After her father dies, Alexandra courageously maintains the family farm and raises her young brother, who is eventually killed by a jealous husband, throwing Alexandra into despair until she meets the strapping Carl Linstrum - (Baker & Taylor)
The novel that first made Willa Cather famous—a powerfully mythic tale of the American frontier told through the life of one extraordinary woman
One of America’s greatest writers, Cather established her talent and her reputation with this extraordinary novel—the first of her books set on the Nebraska frontier. A tale of the prairie land encountered by America’s Swedish, Czech, Bohemian, and French immigrants, as well as a story of how the land challenged them, changed them, and, in some cases, defeated them, Cather’s novel is a uniquely American epic.
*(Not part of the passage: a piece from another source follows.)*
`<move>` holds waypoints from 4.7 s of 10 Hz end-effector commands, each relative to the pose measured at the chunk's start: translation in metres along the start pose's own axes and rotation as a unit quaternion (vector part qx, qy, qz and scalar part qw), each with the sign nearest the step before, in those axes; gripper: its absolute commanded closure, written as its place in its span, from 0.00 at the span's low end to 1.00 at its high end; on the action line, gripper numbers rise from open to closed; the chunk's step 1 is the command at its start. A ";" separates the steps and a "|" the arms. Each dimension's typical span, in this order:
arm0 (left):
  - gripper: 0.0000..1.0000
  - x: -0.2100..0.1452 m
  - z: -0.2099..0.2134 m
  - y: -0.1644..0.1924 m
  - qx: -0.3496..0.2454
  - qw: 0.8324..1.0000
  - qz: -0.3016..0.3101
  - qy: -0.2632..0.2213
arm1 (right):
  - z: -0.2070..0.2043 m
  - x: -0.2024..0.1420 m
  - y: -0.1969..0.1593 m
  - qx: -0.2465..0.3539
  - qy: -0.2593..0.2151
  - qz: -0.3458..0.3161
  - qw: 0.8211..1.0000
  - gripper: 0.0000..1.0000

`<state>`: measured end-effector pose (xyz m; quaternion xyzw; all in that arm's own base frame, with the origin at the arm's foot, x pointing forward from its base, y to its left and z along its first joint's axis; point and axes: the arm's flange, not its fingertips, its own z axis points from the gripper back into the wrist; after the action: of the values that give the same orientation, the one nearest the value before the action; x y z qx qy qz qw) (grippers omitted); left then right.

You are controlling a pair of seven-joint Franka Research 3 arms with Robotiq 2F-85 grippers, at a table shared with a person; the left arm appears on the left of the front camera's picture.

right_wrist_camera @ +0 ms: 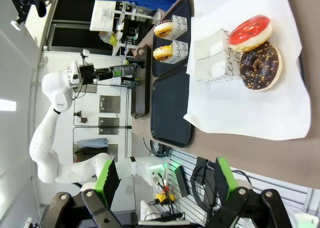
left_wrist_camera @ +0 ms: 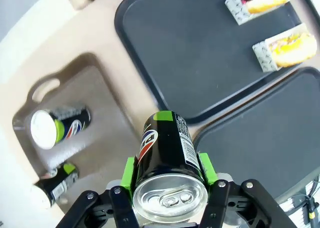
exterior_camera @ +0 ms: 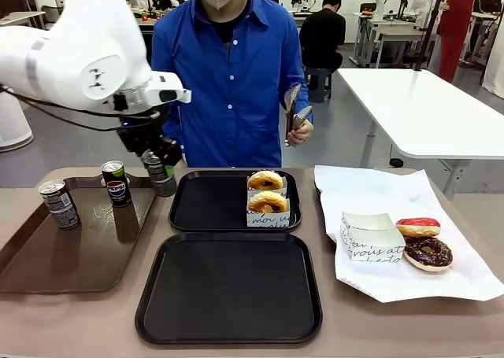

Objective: Set up donuts and drinks on trays.
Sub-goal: Pick up one Pepsi coke and place it on the Flat Tray, then pick up one Pepsi coke from the Handle tray and place it on the Flat Tray without a Pepsi coke.

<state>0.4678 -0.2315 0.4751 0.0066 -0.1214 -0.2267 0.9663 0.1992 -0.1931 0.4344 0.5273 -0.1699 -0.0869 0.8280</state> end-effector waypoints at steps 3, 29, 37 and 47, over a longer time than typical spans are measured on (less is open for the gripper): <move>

Alexandra Bergson, a young Swedish immigrant girl who inherits her father’s farm and must transform it from raw prairie into a prosperous enterprise, is the first of Cather’s great heroines—all of them women of strong will and an even stronger desire to overcome adversity and succeed. But the wild land itself is an equally important character in Cather’s books, and her descriptions of it are so evocative, lush, and moving that they provoked writer Rebecca West to say of her: “The most sensuous of writers, Willa Cather builds her imagined world almost as solidly as our five senses build the universe around us.”
Willa Cather, perhaps more than any other American writer, was able to re-create the real drama of the pioneers, capturing for later generations a time, a place, and a spirit that has become part of our national heritage. - (Random House, Inc.)
WILLA CATHER, author of twelve novels, including O Pioneers!, My Ántonia, and Death Comes for the Archbishop, was born in Virginia in 1873 but grew up in Nebraska, where many of her novels are set. She died in 1947 in New York City. - (Random House, Inc.)